Let's see, I said "good one D", indicating that I appreciated your sense of humour . . gave you the "Amen" you requested, and noted that although "funny", your biz was not quite on target. Now you want me to understand more clearly that you are being sarcastic and I am "dense" and being too pedantic . .
WTF???!!! I am trying not to think that you continue to be on my case, but you make that very difficult. Where I come from mods and admin do not pick on members, rather we try to calm such bullshit. Is there anything else you want to make sure I understand? I am happy enough here on this board, lots of nice folks. Just get you foot off of my neck, okay? Thanks.

enough cheers

Kitz E Kat
23rd July 2005, 13:15
Easy there now dude's , or is this some form of "art" type thing that i am missing out on here?


Big happy be nice to everybody (except perhaps Radical Ed! ) Cheers :-)

Rikku
23rd July 2005, 13:20
Lol so happens you arent a mod here, so watch your back! :D Where are you a mod anyway? Out of interest...

Kitz E Kat
23rd July 2005, 13:24
Now now Rikku! Ain't no need for anybody to have to "watch their back" around here, this ain't that type of site.
Thankfully.

Group hug :-)

Rikku
23rd July 2005, 13:33
Well...you only gotta look at the URL to know whos boss :D

Daremo
23rd July 2005, 16:16
Let's see, I said "good one D", indicating that I appreciated your sense of humour . . gave you the "Amen" you requested, and noted that although "funny", your biz was not quite on target. Now you want me to understand more clearly that you are being sarcastic and I am "dense" and being too pedantic . .
WTF???!!! I am trying not to think that you continue to be on my case, but you make that very difficult. Where I come from mods and admin do not pick on members, rather we try to calm such bullshit. Is there anything else you want to make sure I understand? I am happy enough here on this board, lots of nice folks. Just get you foot off of my neck, okay? Thanks.Heck I was just giving you what you gave me...You must think I can't understand the difference between 'art' and 'art of' and have to give definitions as if I'm a child. I'm not one of your students, I'm at least your age and as well educated.

My 'biz', as you put it, was not meant to be 'on target' but humorous, a play on words and a segue between art and technique. You just happened to be the straightman because of your comment about reproduction. However you missed that entirely and took everything literally rather than seeing the humor in the transition (as well as the obvious dirty joke) and had to 'pedantically' explain the difference to me. Something that would have been unneeded if you got the joke and understood that I was playing with words.

I'm not on your neck, I just spoon-fed you the same treatment I perceived I got from you. I'm not picking on you, in fact this is about the first time I've interacted with you since your last tantrum.

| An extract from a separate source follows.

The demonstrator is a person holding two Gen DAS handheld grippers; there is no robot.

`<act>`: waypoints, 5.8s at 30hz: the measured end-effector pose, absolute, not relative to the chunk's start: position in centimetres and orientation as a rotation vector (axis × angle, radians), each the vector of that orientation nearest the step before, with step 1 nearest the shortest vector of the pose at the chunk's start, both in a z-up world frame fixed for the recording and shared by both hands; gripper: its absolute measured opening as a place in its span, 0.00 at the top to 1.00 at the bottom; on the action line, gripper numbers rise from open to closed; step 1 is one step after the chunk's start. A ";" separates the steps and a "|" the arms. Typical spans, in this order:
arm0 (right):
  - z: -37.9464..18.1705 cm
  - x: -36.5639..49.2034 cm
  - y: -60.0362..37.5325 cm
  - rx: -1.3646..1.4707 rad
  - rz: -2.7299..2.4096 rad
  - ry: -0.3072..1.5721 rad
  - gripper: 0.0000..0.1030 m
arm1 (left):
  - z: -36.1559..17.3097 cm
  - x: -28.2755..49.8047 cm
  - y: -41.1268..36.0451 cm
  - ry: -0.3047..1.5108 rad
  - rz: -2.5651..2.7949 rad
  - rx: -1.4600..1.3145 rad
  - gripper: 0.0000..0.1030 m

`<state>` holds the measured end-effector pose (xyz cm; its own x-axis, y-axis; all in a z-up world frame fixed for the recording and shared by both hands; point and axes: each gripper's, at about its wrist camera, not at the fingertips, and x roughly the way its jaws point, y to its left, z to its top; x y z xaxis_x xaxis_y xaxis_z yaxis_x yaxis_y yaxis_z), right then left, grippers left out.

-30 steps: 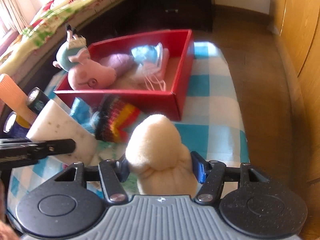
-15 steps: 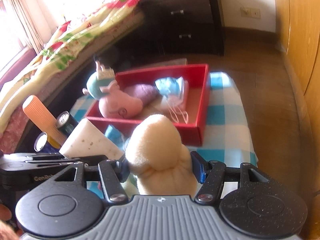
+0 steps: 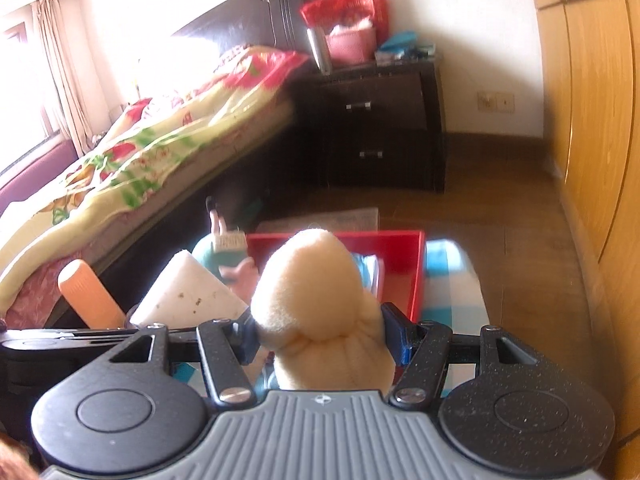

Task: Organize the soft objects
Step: 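Carry the soap bar with the left tool while the right tool carries the cream plush to the red box, then open the left tool over the red box while the right tool releases the cream plush inside, then move both tools back down toward the remaining objects on the table, then grasp the pink knitted ball with the left tool while the right tool grasps the striped knitted sock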

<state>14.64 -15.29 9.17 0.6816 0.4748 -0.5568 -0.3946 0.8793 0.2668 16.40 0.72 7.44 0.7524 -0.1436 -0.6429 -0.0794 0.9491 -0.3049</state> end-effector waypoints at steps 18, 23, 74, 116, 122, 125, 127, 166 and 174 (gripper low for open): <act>7.9 19.7 -13.6 0.173 0.409 0.631 0.63 | 7.1 21.4 1.5 0.675 0.045 -0.333 0.82; 6.8 21.3 -13.2 0.147 0.374 0.641 0.63 | 6.1 22.9 1.8 0.694 0.058 -0.338 0.82; 2.3 27.7 -8.8 -0.075 0.249 0.721 0.44 | 2.4 28.3 3.6 0.814 0.180 -0.238 0.56; 2.6 11.1 -12.2 -0.341 0.413 0.891 0.35 | 1.8 13.1 2.2 1.022 0.058 -0.230 0.30; 2.0 11.2 -12.7 -0.337 0.431 0.924 0.35 | 1.1 13.1 2.4 1.046 0.048 -0.244 0.29; 2.0 11.5 -13.1 -0.333 0.424 0.930 0.35 | 0.8 13.3 2.7 1.062 0.048 -0.265 0.29; 1.9 11.6 -13.1 -0.331 0.430 0.945 0.35 | 0.6 13.4 2.7 1.074 0.050 -0.266 0.29; 0.7 16.6 -10.0 -0.271 0.370 0.894 0.31 | -1.1 13.2 6.1 1.093 0.058 -0.405 0.74; -0.3 17.2 -7.4 -0.345 0.390 0.861 0.28 | -2.0 14.1 5.5 1.094 0.082 -0.352 0.27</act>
<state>17.23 -7.44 -0.31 0.5898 0.1906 -0.7847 -0.4638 0.8755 -0.1359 14.14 5.47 -1.98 0.4615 -0.1071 -0.8806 -0.2371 0.9417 -0.2388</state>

Now I'm really not trying to insult you or get on your case, but I do feel you are quite a sensitive person and perhaps you're taking more offense than was intended. If my foot was on your neck, there would be no mistake about it, I'm blunt, rude, crude and lewd - by choice not out of ignorance. I prefer being a barbarian, civilization is over-rated. I play rough, like Syntax I enjoy confrontation and a good air-clearing argument.

In short -- I'm not after you personally, if I were the screen of your monitor would blister from reading the post. I just stick up for myself, if snapped at or talked-down to, I snap back. It seemed you were talking down to me -- I felt two could play at that. I didn't bring a gun to a knife fight, I responded with what I felt was equal reaction. I'd do the same thing to anybody, absolutely anybody. You got no special attention. I'm an equal opportunity curmudgeon.

Daremo
23rd July 2005, 16:20
Rikku -- please chill,

I'm trying *not* to be the boss. I'm trying for a user-directed community. I was interacting as an equal, not an admin.

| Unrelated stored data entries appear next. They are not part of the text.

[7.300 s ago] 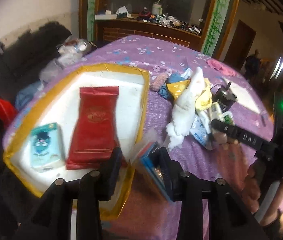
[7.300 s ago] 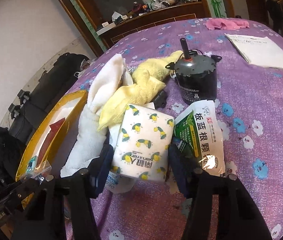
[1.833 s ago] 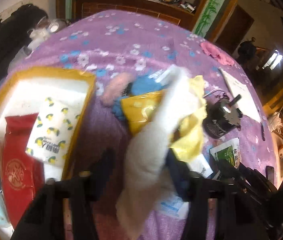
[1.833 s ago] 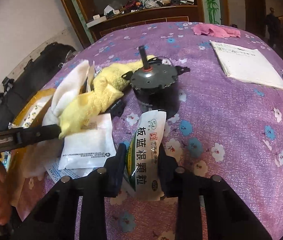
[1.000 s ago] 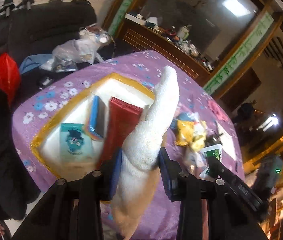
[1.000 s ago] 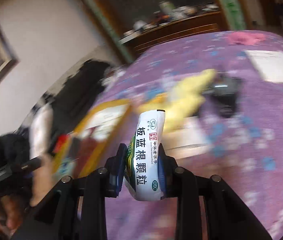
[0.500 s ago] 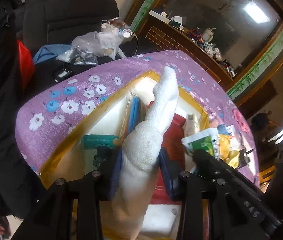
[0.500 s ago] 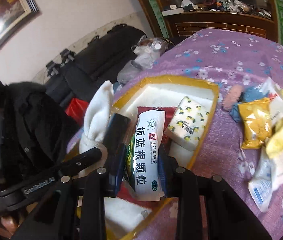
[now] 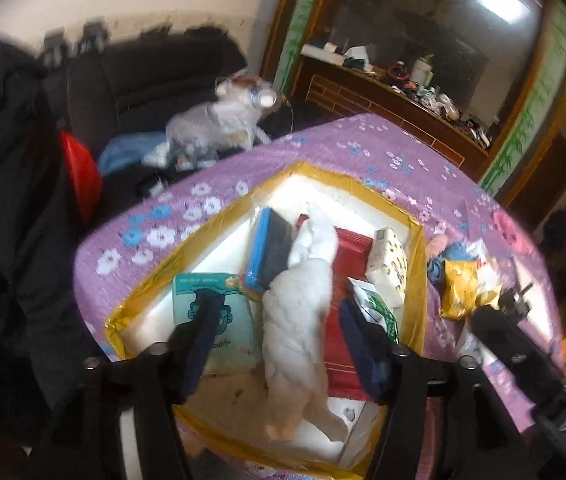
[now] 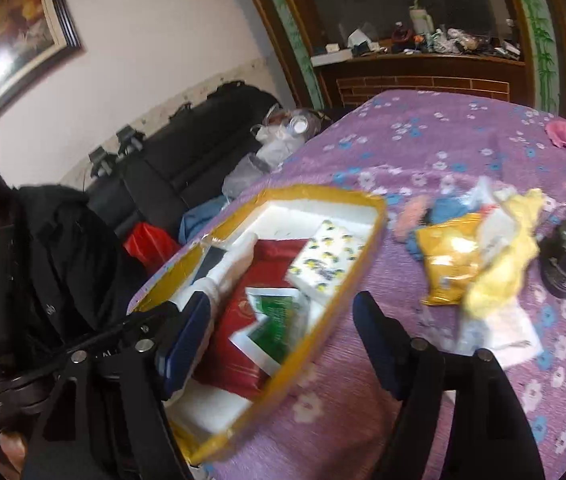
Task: Organize soft objects
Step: 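Lower the sachet and towel into the box and open both tools, then grasp the white paper sachet with the right tool while the left tool grasps the desiccant packet, then lower both white packets into the box and open both tools, then grasp the yellow cloth with the right tool while the left tool grasps the yellow snack bag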
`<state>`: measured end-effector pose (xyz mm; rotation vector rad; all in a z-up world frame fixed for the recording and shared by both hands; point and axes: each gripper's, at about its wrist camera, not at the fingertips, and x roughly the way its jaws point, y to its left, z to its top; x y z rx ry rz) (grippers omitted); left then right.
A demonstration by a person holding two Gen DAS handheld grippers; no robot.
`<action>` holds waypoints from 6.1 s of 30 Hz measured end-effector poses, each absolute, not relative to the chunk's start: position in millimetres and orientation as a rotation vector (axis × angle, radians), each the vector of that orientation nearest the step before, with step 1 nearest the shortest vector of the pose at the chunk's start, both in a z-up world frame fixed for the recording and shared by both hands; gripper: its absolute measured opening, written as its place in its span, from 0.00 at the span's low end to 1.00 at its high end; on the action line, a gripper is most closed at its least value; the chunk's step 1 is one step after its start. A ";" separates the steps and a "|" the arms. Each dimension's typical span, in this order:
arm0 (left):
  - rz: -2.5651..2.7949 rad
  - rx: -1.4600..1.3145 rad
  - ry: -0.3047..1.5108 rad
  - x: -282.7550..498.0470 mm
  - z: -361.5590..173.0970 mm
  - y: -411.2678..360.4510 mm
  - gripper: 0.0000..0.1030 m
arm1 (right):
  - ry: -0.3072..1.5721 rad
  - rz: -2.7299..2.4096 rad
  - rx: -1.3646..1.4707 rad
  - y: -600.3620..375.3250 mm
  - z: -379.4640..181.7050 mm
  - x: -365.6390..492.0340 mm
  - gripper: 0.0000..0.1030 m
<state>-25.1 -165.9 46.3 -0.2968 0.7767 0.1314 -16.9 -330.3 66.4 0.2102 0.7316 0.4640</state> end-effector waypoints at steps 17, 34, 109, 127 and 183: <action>-0.111 -0.062 0.811 -42.1 73.4 -285.1 0.79 | 0.857 0.200 0.402 -487.9 -4.1 -12.8 0.76; -0.199 -0.083 0.915 -31.7 39.6 -313.2 0.78 | 0.860 0.225 0.416 -487.0 -5.9 -10.8 0.76; -0.281 -0.347 0.816 -40.7 71.2 -236.2 0.38 | 0.815 0.288 0.220 -433.1 34.0 -18.3 0.44; -0.149 -0.368 0.855 -15.0 26.4 -168.7 0.39 | 0.913 0.479 0.073 -257.3 46.9 79.1 0.48; -0.252 -0.069 1.090 144.6 -3.1 -372.9 0.45 | 0.845 0.194 0.380 -481.0 11.5 27.8 0.09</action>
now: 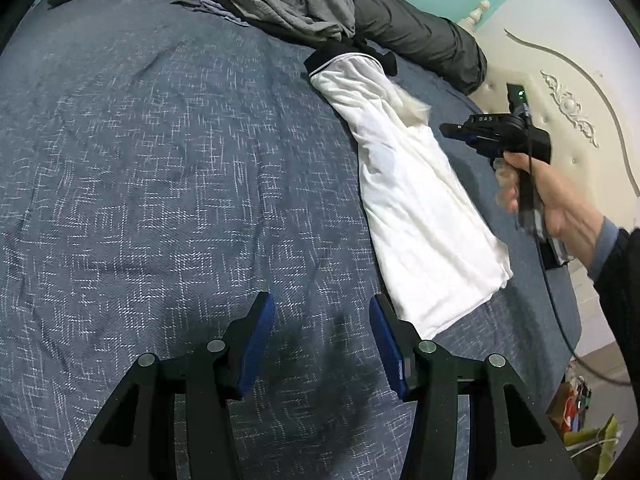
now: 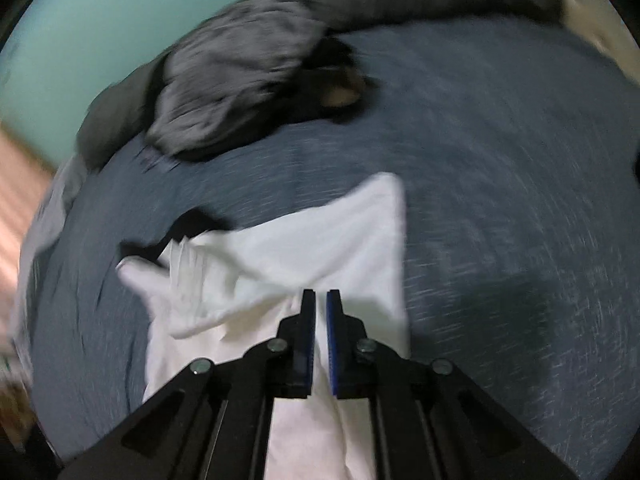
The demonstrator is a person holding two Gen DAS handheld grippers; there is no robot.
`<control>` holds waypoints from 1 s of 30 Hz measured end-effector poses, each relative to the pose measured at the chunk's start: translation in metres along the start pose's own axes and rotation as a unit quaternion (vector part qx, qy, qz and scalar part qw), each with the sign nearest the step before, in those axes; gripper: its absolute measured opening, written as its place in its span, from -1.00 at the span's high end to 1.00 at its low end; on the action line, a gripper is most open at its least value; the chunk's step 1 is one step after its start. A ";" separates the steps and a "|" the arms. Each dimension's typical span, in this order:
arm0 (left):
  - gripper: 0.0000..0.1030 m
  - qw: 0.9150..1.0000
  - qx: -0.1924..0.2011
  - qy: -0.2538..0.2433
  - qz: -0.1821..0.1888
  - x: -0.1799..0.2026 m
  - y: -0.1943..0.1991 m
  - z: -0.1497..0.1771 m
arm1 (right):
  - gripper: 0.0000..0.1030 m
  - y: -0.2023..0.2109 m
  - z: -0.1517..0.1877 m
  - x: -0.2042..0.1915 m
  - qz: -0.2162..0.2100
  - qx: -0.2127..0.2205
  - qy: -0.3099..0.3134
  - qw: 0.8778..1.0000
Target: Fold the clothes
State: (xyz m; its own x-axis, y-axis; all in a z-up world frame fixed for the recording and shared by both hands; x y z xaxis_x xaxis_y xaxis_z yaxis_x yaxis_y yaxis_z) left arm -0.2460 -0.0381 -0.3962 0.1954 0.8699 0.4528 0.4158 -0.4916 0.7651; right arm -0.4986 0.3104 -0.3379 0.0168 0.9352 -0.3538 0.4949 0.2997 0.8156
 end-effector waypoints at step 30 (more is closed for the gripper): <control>-0.06 1.000 -0.018 -0.007 0.013 0.007 -0.011 0.005 | 0.80 -0.021 0.037 -0.098 0.028 0.022 0.335 0.941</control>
Point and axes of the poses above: each gripper's, at about its wrist camera, not at the fingertips, and y roughly against the way its jaws point, x to its right, z to its underside, the point moved 2 cm from there along -y, roughly the way its jaws point
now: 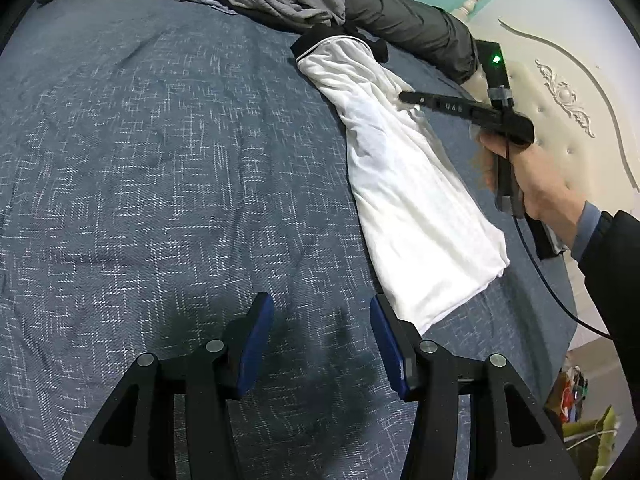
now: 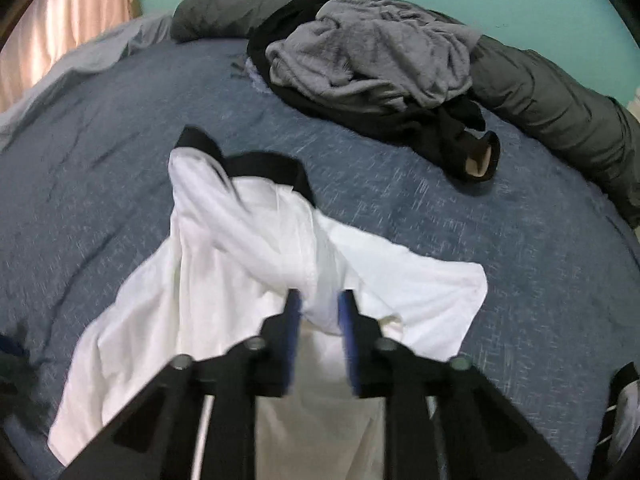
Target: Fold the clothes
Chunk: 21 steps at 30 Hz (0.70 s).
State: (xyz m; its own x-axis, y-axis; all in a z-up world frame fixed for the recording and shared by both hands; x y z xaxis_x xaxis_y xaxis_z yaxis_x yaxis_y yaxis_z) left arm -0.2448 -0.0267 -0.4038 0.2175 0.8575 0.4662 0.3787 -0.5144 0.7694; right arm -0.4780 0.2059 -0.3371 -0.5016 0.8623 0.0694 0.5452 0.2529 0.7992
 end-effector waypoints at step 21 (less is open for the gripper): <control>-0.06 1.000 -0.012 -0.003 0.004 0.000 -0.007 0.002 | 0.90 -0.016 -0.036 0.102 0.039 -0.020 -0.229 0.973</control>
State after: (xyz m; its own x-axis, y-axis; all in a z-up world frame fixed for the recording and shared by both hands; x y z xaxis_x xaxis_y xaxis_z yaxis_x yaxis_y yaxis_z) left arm -0.2455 -0.0230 -0.4105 0.2252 0.8538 0.4694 0.3547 -0.5205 0.7766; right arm -0.5616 0.2742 -0.3213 -0.1036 0.9855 -0.1344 0.5393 0.1692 0.8249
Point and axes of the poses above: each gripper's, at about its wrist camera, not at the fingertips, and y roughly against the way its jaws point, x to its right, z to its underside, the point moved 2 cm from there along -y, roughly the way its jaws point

Also - if I want to flame someone -- well, thank's Rikku, but I think you know I really don't need help in that regard. However, as you're aware, I wasn't flaming anyone. I just handed back a portion of what I was handed.

Arlene
23rd July 2005, 20:34
We were just having this debate lastnight! What is art...I argued that there has to be a degree of heartache or an understanding that life kinda sucks ass. I feel that art, music or other, needs to reflect the creators desire to escape their reality. If your life is a shiney happy cloud, then chances are the art you create would be a bit cookie cutter and lack a certian degree of soul. My example was the phenomina of canadian/american id. Here the only soul the winners have is that they stood in line for 2 days, I mean who the f*uck cares!!! Now cut of your ear or have a life that sucks, your art is going to have soul. The other example I used was Blues players, you can hear the diffrence between a fake blues player who has not suffered and one who is. End of the day art has soul.

Well? Anyone agree?
A

Kitz E Kat
24th July 2005, 02:55
Actually i do Arlene!
In music most bands/artists start out great , make it, then pump out crap .
U2 , i rest my case :-)

Radical Ed
24th July 2005, 03:10
dis is crap art is 4 rich people
i have no cares 4 rich people
i shit on rich people and art there is no money 4 me in art
Thanks

Rikku
24th July 2005, 03:49
OK I'm chilled...and I'm just ignoring Radical Ed's post...:p

Kitz E Kat
24th July 2005, 04:03
Just place the keyboard in another room Rikku :-)

Arlene
24th July 2005, 10:15
Hay Kitz E Kat, I forgot all about U2...I realy have no repsect for Bono and a bit if gossip on that point, I have a G/F whose sister was his kids nanny for 5 years and apparently he is a huge coke head, more so than the bassest!

a

MrsMo
24th July 2005, 10:26
We were just having this debate lastnight! What is art...I argued that there has to be a degree of heartache or an understanding that life kinda sucks ass. I feel that art, music or other, needs to reflect the creators desire to escape their reality. If your life is a shiney happy cloud, then chances are the art you create would be a bit cookie cutter and lack a certian degree of soul. My example was the phenomina of canadian/american id. Here the only soul the winners have is that they stood in line for 2 days, I mean who the f*uck cares!!! Now cut of your ear or have a life that sucks, your art is going to have soul. The other example I used was Blues players, you can hear the diffrence between a fake blues player who has not suffered and one who is. End of the day art has soul.

Well? Anyone agree?
A
To a large part, I agree. Yet Mozart lived a life of ease; although a he was a bastard, Leonardo da Vinci lived with his paternal grandparents and did not have a particularly hard life. I don't think anyone could deny the artistic genius of these men. Sometimes, a person just has "art" within their soul and the rest of the world is lucky enough that they share it with us.

Arlene
24th July 2005, 11:04
Good point Mr. Mo, but...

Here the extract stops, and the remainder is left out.